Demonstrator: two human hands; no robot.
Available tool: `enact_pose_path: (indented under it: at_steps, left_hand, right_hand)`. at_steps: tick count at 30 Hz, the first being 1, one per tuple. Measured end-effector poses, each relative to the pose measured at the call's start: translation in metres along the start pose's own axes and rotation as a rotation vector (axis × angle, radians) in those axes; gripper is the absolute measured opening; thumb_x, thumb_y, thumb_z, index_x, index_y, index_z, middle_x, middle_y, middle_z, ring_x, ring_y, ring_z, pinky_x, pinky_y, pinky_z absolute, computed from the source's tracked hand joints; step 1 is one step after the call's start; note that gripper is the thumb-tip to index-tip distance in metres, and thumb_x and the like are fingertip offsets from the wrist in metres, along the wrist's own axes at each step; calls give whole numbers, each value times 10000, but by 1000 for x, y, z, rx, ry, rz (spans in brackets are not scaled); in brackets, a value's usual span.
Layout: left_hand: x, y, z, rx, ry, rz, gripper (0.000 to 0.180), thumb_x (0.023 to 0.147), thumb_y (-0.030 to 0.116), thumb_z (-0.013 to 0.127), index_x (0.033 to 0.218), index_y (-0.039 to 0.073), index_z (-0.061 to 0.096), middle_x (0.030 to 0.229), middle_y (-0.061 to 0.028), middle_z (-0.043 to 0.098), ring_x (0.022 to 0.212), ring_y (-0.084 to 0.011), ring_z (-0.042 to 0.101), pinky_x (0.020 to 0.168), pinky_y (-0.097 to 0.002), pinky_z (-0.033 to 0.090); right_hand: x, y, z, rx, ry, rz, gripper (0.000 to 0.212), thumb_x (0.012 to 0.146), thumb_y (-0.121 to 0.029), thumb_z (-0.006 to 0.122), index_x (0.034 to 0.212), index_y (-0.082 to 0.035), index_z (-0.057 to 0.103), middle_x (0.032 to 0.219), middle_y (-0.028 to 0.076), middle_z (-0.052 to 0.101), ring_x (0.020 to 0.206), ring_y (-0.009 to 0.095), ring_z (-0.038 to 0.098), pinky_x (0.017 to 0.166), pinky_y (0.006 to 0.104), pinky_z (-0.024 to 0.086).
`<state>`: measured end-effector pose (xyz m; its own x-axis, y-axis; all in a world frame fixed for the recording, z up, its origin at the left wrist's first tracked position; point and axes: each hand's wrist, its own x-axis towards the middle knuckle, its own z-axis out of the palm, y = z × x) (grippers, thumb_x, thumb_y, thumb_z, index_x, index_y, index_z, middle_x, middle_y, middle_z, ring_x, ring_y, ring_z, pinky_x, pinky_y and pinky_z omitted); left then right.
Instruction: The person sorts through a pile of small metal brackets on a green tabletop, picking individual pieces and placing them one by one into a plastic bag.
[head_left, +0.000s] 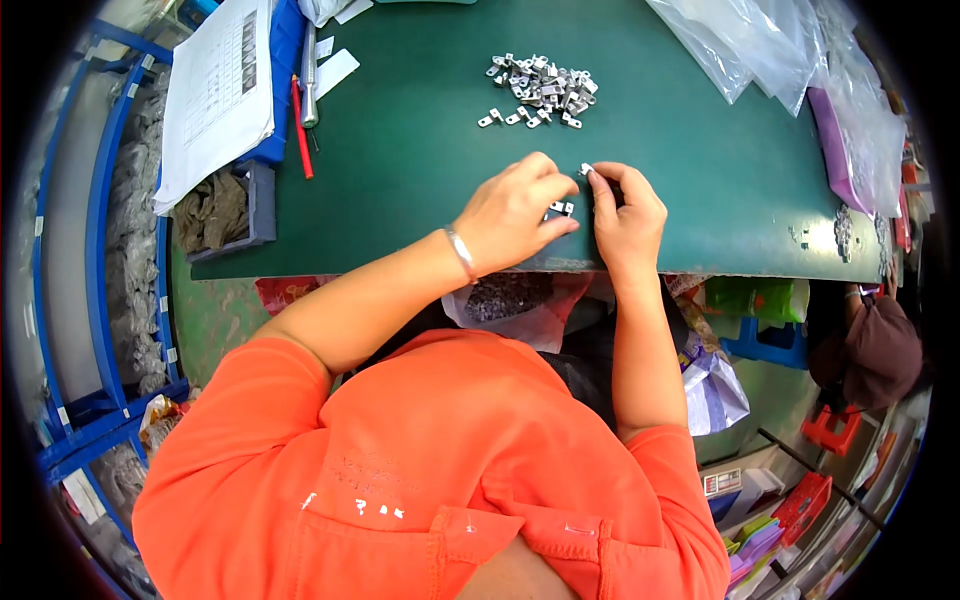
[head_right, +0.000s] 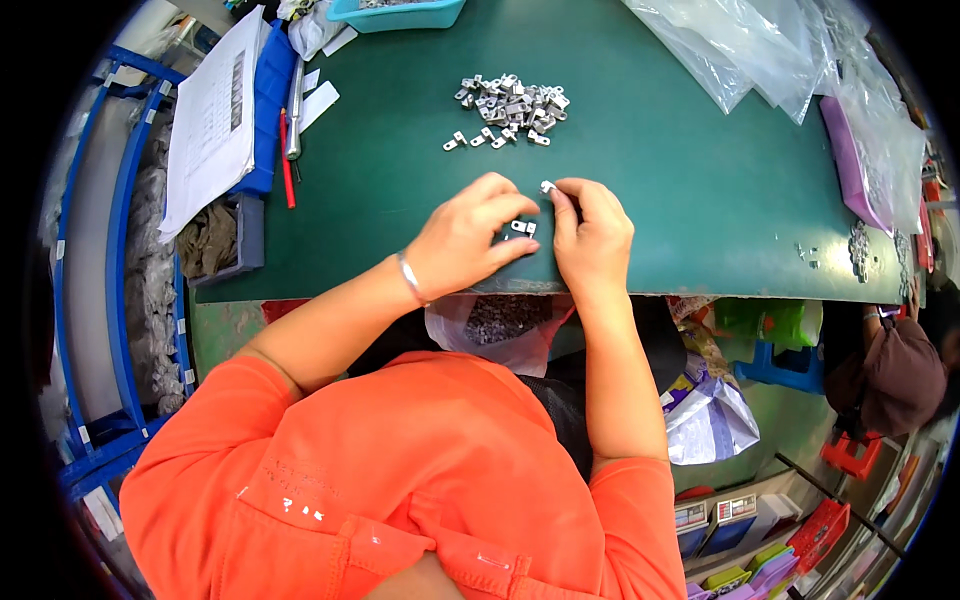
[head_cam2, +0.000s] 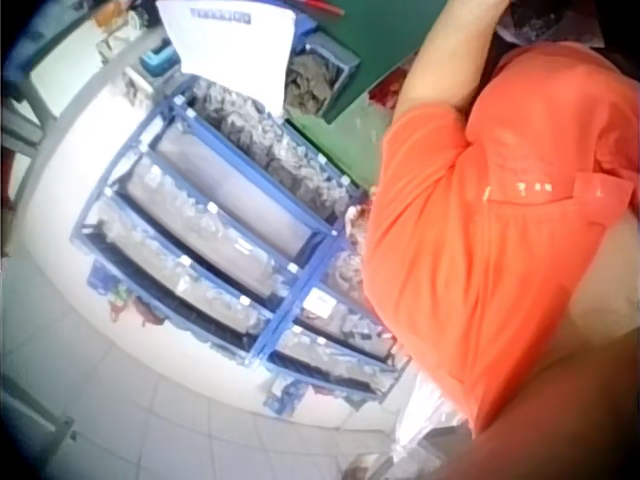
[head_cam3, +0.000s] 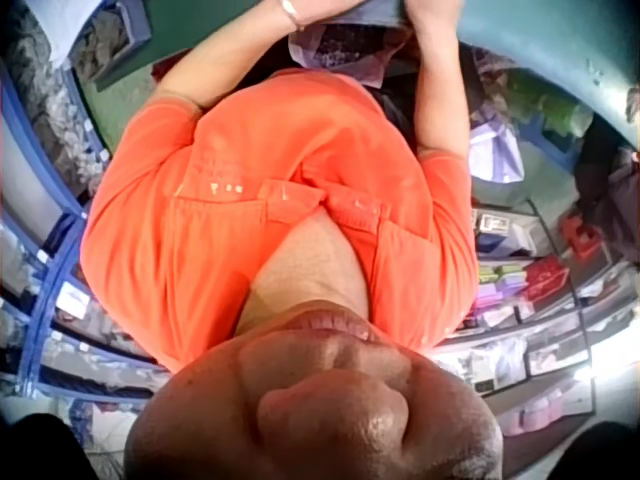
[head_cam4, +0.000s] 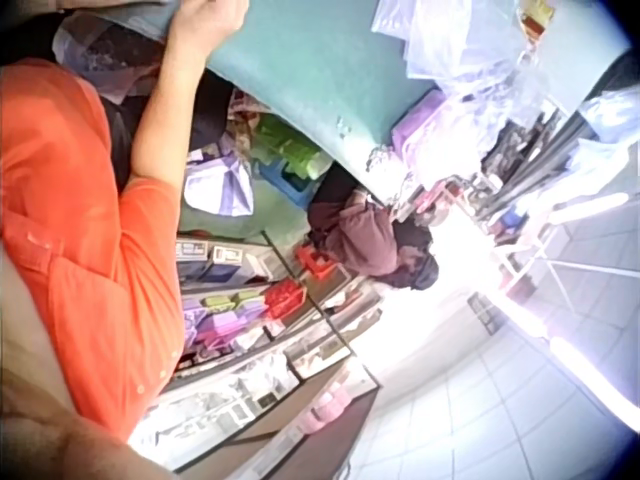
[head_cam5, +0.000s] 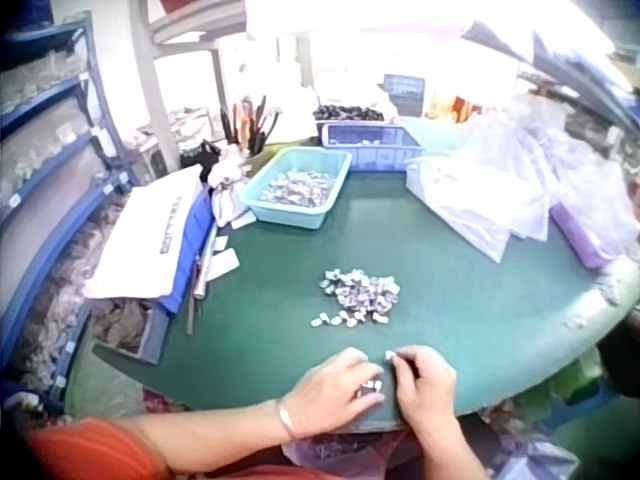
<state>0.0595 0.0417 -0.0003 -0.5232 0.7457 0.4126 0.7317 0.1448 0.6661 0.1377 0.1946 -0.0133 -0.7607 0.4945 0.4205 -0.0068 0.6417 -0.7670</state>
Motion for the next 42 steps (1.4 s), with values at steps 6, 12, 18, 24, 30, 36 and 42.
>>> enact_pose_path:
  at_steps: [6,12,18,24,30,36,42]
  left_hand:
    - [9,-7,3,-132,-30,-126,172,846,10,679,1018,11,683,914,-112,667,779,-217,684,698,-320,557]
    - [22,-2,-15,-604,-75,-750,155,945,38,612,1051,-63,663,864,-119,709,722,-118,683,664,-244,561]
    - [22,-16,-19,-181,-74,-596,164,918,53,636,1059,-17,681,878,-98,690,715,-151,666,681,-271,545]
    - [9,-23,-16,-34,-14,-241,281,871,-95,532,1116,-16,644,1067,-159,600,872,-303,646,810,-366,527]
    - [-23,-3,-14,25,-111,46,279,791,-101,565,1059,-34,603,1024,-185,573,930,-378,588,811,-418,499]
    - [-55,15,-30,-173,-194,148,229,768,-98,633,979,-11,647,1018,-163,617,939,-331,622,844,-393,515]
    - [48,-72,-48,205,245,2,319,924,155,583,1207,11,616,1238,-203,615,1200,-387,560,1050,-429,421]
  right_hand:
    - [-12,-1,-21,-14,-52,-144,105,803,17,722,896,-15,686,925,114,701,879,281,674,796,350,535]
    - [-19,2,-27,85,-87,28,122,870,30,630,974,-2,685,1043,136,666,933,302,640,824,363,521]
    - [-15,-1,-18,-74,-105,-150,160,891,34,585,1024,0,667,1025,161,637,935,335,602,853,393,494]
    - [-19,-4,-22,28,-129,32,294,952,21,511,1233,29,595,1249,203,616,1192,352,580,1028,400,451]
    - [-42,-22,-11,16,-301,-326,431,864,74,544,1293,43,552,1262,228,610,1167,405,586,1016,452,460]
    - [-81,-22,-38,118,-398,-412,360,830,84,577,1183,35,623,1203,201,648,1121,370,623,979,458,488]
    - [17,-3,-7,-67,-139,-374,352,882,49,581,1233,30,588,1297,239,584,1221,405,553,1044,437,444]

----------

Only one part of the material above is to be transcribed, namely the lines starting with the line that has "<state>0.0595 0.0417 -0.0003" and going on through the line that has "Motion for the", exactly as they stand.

<state>0.0595 0.0417 -0.0003 -0.5232 0.7457 0.4126 0.7317 0.1448 0.6661 0.1377 0.1946 -0.0133 -0.7607 0.4945 0.4205 -0.0068 0.6417 -0.7670</state>
Motion for the next 42 steps (1.4 s), with values at steps 6, 12, 18, 24, 30, 36 and 42.

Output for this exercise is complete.